** Work to be completed **
Pictures excluded, reproduce exactly the lines below from the one with "(272, 33): 90" through the one with "Camera: 672 x 448", both included.

** Data section **
- Opening Delimiter -
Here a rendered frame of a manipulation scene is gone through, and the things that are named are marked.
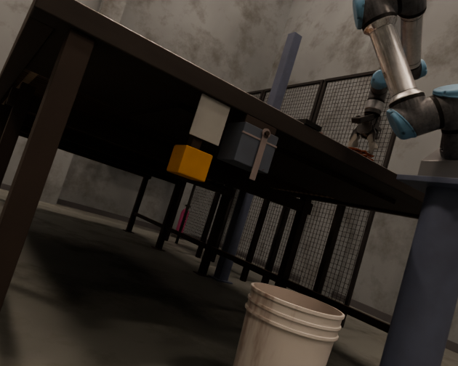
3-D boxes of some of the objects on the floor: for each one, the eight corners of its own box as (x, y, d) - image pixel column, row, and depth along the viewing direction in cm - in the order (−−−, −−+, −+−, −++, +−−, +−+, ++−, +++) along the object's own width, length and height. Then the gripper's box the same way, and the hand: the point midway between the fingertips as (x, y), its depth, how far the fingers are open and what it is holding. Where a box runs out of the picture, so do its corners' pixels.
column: (478, 484, 123) (544, 210, 130) (405, 496, 103) (486, 174, 111) (376, 413, 155) (433, 197, 163) (306, 412, 136) (374, 168, 144)
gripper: (395, 115, 178) (383, 160, 176) (361, 115, 191) (350, 157, 189) (386, 108, 172) (374, 153, 170) (352, 108, 185) (340, 151, 183)
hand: (358, 152), depth 178 cm, fingers open, 11 cm apart
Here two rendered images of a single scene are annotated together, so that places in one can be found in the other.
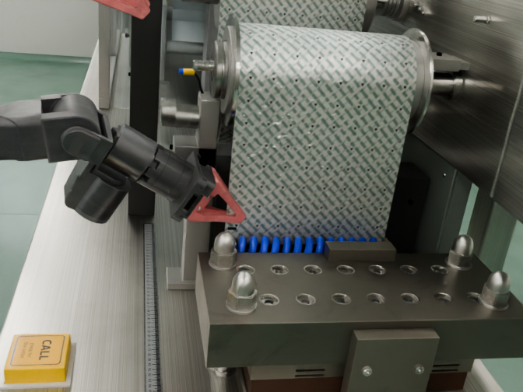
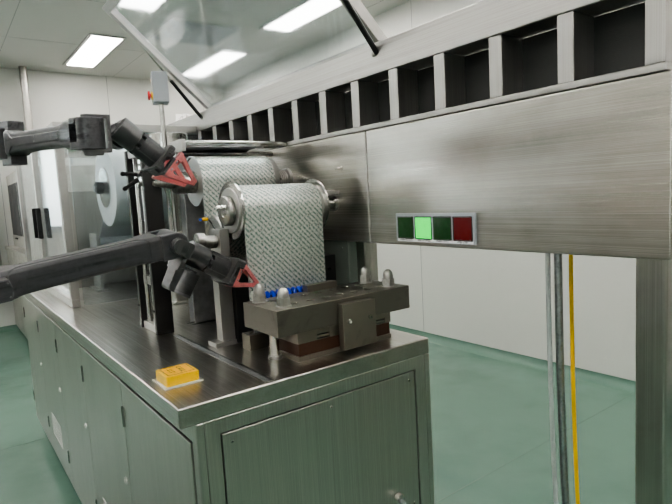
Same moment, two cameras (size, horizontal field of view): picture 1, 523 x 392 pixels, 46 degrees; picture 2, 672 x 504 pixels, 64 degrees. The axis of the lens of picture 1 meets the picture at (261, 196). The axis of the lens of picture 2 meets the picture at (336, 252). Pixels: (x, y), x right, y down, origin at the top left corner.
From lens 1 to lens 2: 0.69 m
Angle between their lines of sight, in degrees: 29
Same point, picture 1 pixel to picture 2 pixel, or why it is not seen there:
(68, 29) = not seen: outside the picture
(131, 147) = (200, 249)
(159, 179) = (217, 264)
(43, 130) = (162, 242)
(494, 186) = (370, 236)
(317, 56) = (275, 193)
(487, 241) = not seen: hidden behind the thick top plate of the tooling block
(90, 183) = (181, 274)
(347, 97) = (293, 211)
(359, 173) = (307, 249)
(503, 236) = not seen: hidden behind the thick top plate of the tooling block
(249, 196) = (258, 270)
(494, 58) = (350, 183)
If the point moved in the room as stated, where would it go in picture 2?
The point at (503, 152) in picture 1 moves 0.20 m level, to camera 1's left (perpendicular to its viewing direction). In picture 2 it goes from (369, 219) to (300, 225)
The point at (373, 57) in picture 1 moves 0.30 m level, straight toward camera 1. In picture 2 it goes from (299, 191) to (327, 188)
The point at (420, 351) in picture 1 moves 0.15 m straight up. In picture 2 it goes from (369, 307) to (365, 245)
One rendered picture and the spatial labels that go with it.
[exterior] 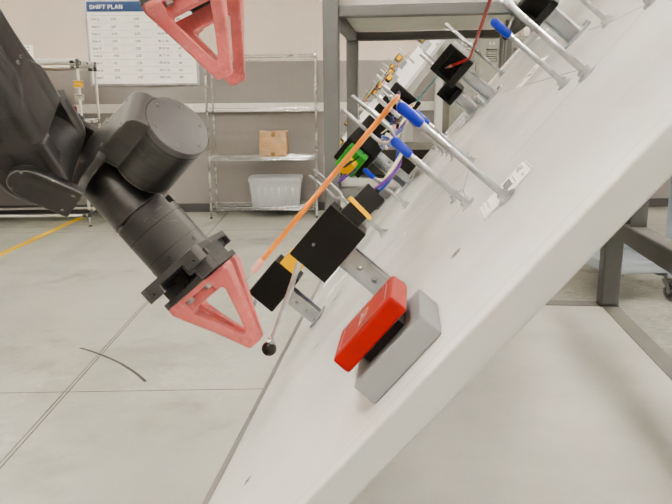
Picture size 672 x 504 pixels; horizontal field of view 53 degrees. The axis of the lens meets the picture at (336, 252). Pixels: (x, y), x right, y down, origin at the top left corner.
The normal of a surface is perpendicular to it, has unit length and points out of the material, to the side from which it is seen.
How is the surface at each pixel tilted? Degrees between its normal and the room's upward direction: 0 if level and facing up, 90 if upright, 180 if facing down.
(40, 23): 90
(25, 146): 129
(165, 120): 53
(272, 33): 90
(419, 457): 0
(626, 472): 0
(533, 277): 90
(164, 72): 90
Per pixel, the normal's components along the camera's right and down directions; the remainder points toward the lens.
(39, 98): 0.99, -0.11
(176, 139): 0.64, -0.49
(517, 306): -0.11, 0.21
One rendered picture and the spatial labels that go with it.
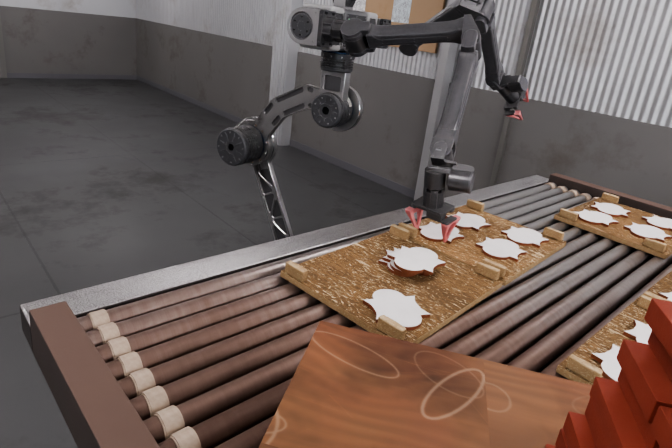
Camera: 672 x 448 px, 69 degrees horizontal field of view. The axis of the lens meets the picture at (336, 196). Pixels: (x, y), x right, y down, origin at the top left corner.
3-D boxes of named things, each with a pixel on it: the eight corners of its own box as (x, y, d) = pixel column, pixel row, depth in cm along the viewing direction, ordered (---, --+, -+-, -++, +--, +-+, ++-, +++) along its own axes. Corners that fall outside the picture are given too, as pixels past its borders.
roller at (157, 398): (122, 418, 75) (121, 393, 74) (603, 209, 204) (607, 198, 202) (135, 439, 72) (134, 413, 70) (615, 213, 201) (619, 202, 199)
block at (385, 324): (375, 328, 95) (377, 316, 94) (381, 325, 96) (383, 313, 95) (400, 344, 91) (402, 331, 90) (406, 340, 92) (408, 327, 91)
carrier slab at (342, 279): (279, 276, 112) (280, 270, 112) (388, 235, 142) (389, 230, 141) (403, 354, 91) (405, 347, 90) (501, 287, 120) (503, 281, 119)
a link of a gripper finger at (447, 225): (445, 249, 133) (448, 219, 128) (423, 240, 137) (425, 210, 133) (459, 239, 137) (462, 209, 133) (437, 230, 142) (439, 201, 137)
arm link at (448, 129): (464, 54, 155) (462, 28, 146) (482, 55, 152) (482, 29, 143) (431, 171, 139) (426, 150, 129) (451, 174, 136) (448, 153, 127)
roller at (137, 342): (89, 364, 85) (88, 340, 84) (567, 197, 214) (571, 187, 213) (99, 380, 82) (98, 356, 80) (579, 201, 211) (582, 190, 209)
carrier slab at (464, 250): (392, 234, 142) (393, 229, 142) (464, 208, 171) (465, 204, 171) (504, 286, 120) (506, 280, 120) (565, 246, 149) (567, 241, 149)
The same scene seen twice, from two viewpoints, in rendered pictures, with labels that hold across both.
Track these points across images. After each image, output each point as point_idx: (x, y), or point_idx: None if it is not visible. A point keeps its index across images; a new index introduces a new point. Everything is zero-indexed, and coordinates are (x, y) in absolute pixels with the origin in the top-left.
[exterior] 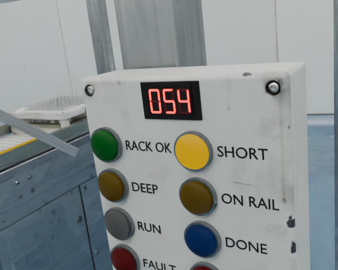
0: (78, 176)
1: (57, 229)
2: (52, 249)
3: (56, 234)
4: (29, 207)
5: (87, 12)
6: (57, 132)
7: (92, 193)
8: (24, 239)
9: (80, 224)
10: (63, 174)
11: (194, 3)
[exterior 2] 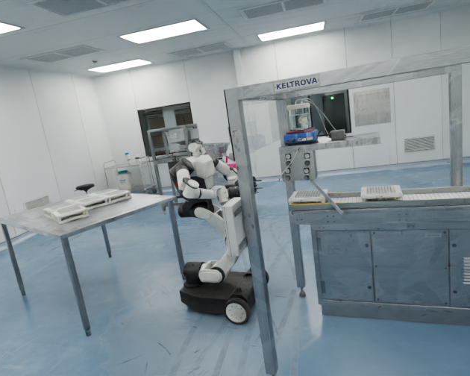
0: (368, 226)
1: (351, 243)
2: (347, 250)
3: (350, 245)
4: (336, 227)
5: (449, 136)
6: (351, 203)
7: (379, 237)
8: (333, 239)
9: (367, 248)
10: (352, 221)
11: (247, 189)
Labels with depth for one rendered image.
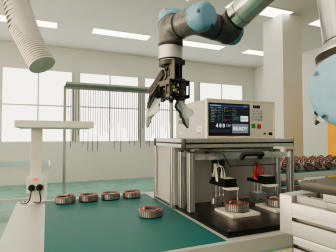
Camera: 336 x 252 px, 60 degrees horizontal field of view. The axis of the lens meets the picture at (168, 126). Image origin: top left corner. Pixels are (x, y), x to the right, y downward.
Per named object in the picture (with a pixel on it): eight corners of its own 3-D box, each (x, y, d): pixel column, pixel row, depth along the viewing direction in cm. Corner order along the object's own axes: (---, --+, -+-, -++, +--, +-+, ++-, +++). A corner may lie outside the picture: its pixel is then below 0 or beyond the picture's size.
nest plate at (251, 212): (260, 215, 132) (260, 212, 132) (232, 218, 126) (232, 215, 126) (240, 207, 146) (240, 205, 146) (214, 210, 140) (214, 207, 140)
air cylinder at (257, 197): (266, 202, 158) (266, 191, 158) (255, 203, 155) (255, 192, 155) (260, 200, 163) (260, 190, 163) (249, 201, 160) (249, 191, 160)
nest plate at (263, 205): (300, 209, 141) (300, 207, 141) (276, 213, 136) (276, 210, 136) (277, 203, 155) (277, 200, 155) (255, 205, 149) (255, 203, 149)
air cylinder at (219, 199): (228, 206, 149) (228, 195, 149) (216, 207, 146) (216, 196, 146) (223, 204, 153) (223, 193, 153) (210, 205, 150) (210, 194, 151)
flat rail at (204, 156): (290, 156, 162) (290, 151, 162) (191, 160, 138) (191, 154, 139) (289, 156, 163) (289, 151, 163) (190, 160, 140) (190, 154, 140)
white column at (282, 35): (304, 199, 518) (301, 16, 530) (284, 201, 501) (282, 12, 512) (283, 194, 565) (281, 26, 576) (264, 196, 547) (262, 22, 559)
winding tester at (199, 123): (275, 138, 163) (274, 101, 163) (207, 138, 146) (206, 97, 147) (233, 137, 199) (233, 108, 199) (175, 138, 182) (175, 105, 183)
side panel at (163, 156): (176, 208, 153) (176, 147, 154) (171, 209, 152) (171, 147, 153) (158, 198, 179) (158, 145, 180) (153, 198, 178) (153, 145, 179)
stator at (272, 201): (294, 207, 142) (294, 199, 142) (275, 208, 138) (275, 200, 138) (278, 202, 153) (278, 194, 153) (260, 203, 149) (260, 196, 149)
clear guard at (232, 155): (276, 164, 126) (276, 150, 126) (229, 166, 117) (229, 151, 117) (232, 158, 156) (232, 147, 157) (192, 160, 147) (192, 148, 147)
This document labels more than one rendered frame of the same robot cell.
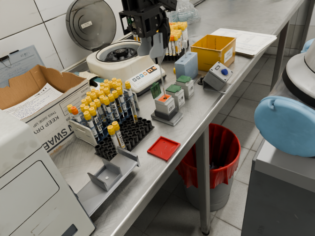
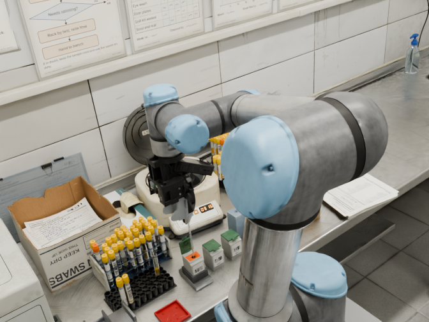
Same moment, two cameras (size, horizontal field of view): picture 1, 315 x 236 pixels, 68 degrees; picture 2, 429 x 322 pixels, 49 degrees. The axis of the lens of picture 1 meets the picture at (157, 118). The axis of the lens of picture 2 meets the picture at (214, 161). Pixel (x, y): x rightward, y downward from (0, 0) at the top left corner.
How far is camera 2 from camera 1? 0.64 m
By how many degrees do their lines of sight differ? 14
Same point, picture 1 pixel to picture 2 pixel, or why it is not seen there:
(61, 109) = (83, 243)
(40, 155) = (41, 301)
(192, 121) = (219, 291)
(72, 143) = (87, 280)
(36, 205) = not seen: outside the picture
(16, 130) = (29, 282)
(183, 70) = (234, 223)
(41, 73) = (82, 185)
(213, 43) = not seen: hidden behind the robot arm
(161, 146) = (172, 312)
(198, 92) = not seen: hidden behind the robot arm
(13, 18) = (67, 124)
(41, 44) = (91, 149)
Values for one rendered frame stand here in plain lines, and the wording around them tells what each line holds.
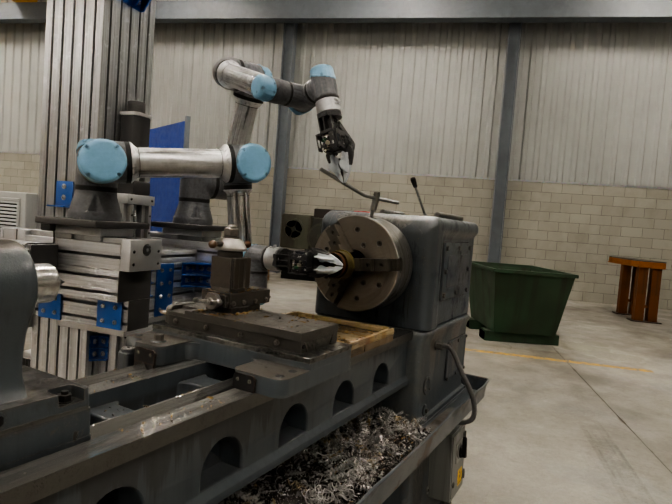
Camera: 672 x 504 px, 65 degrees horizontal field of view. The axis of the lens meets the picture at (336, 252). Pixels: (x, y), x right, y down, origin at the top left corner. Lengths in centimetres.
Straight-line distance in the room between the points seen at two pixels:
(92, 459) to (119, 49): 151
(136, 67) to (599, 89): 1112
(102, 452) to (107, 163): 89
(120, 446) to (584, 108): 1192
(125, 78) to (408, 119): 1026
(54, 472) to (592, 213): 1167
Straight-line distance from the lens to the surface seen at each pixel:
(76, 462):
- Closing Delimiter -
** Result for this exercise **
(272, 33): 90
(419, 457): 0
(626, 472): 0
(533, 277): 90
(164, 72): 90
Per pixel, the normal's components along the camera's right and down directions; the remainder points toward the lens.
(39, 98): 0.99, -0.11
(176, 139): 0.64, -0.49
(517, 306): -0.11, 0.21
One rendered picture and the spatial labels that go with it.
Camera: 672 x 448 px, 69 degrees horizontal field of view. The axis of the lens meets the picture at (336, 196). Pixels: (x, y), x right, y down, origin at the top left corner.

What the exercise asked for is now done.